• [What you are asked to do] Please restate, exactly as written, the lines running from the beginning of the material through the line that has "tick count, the" in it.

• [Recorded information]

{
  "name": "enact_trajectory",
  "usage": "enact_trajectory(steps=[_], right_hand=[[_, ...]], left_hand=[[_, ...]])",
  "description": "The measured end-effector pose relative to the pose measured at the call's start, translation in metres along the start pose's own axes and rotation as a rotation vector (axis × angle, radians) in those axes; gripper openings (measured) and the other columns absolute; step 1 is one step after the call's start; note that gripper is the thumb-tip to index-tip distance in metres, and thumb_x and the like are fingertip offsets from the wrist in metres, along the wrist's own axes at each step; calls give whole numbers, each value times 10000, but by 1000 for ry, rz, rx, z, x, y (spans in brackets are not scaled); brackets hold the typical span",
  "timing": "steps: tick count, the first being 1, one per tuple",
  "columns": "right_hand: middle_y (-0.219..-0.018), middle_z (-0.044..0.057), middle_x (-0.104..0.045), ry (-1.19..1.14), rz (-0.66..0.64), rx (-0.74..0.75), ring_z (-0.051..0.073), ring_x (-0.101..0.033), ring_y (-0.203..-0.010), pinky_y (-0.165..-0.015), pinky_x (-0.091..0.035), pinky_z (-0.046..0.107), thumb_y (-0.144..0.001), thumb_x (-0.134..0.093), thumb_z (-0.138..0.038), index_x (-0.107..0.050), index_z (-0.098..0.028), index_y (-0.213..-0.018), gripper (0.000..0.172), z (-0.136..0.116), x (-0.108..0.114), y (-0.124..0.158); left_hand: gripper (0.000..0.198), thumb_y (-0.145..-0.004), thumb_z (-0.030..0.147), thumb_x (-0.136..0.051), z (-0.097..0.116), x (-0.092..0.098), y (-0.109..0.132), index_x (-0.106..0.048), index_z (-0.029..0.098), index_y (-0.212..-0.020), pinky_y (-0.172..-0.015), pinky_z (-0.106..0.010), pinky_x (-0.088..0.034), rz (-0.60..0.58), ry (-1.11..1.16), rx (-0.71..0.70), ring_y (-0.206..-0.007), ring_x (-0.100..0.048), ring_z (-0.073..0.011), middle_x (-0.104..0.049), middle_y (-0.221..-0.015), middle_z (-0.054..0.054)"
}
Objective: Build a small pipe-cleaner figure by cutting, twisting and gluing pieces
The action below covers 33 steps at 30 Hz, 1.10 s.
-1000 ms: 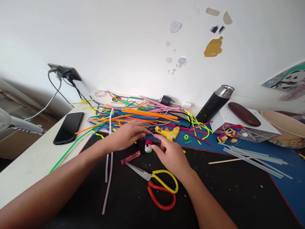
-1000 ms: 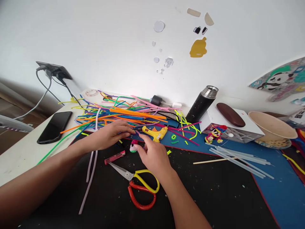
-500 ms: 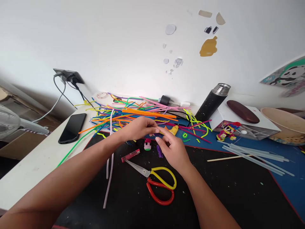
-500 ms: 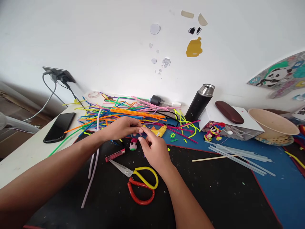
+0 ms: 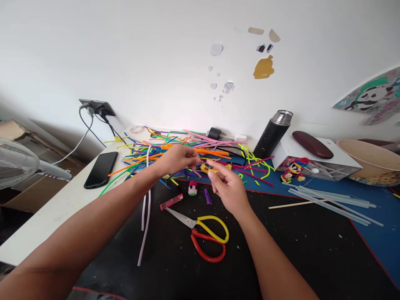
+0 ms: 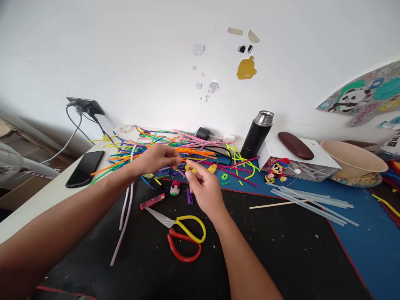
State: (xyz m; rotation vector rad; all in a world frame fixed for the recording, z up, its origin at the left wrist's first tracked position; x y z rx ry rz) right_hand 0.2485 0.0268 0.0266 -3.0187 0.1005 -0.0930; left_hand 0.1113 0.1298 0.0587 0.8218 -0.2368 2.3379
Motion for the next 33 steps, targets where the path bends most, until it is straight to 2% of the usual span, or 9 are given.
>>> enact_trajectory(steps=[4,5,8,10,12,16,19,24,33], right_hand=[[-530,-95,-456,-108,140,-16,116,-405,-484,-469,-313,242,-953,-699,-477,-740,-136,-1323,505,3,23,-4],[-529,-96,-451,-120,163,-17,116,-409,-483,-467,-307,242,-942,-705,-485,-748,-130,-1289,499,4,27,-4],[-535,-90,-462,-121,186,-14,116,-418,-481,-469,-304,249,-938,-692,-497,-756,-123,-1230,479,5,31,-6],[-534,-88,-468,-109,185,-11,117,-422,-482,-476,-311,253,-944,-683,-490,-758,-127,-1205,453,5,30,-6],[-532,-88,-471,-98,180,-9,118,-428,-486,-486,-320,257,-946,-685,-476,-765,-133,-1178,422,5,28,-5],[-540,-85,-479,-17,155,4,123,-445,-497,-507,-340,265,-960,-660,-444,-777,-156,-1165,372,3,23,-4],[-549,-80,-487,48,143,8,127,-458,-500,-514,-354,269,-971,-639,-438,-779,-168,-1188,373,3,22,-3],[-558,-70,-492,98,136,2,134,-473,-498,-514,-372,273,-978,-627,-445,-780,-164,-1195,386,6,19,-3],[-589,-49,-528,202,120,31,143,-478,-514,-521,-366,274,-1006,-600,-428,-793,-184,-1184,358,4,14,-1]], left_hand=[[279,-792,445,-767,-28,71,2,-718,177,-731,-603,-265,-427,308,19,102,-585,-592,-136,-720,-610,26],[277,-783,415,-780,-37,103,9,-686,170,-693,-598,-260,-404,516,100,120,-574,-573,-123,-663,-560,42],[365,-953,421,-632,-50,172,25,-479,218,-691,-559,-261,-292,830,170,124,-490,-340,-82,-379,-475,110],[448,-1065,452,-456,-57,202,35,-319,254,-687,-542,-277,-212,959,189,137,-481,-163,-96,-170,-493,124],[455,-1083,482,-414,-61,212,41,-347,255,-695,-554,-277,-241,993,183,155,-501,-210,-109,-227,-506,113],[416,-674,323,-921,-60,177,49,-679,198,-988,-804,-302,-477,845,85,117,-898,-623,-178,-739,-989,-20],[606,-798,508,-819,-44,108,47,-666,238,-1318,-1017,-423,-518,476,-146,9,-1183,-659,-284,-727,-1332,-98],[772,-830,664,-802,-23,6,62,-621,246,-1454,-1155,-521,-456,81,-390,-162,-1352,-567,-376,-693,-1413,-136],[605,-884,428,-826,-15,-55,61,-635,212,-1416,-1139,-510,-450,-94,-586,-234,-1291,-560,-362,-691,-1366,-137]])
Point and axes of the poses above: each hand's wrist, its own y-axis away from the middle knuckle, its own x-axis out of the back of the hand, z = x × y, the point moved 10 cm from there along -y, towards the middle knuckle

• [Answer space]
{
  "name": "enact_trajectory",
  "usage": "enact_trajectory(steps=[_], right_hand=[[_, ...]], left_hand=[[_, ...]])",
  "description": "The measured end-effector pose relative to the pose measured at the call's start, translation in metres along the start pose's own axes and rotation as a rotation vector (axis × angle, radians) in those axes; gripper openings (measured) and the other columns absolute; step 1 is one step after the call's start; note that gripper is the thumb-tip to index-tip distance in metres, and thumb_x and the like are fingertip offsets from the wrist in metres, along the wrist's own axes at each step; calls give whole numbers, each value times 10000, but by 1000 for ry, rz, rx, z, x, y (spans in brackets are not scaled); brackets hold the typical span",
  "timing": "steps: tick count, the first being 1, one per tuple",

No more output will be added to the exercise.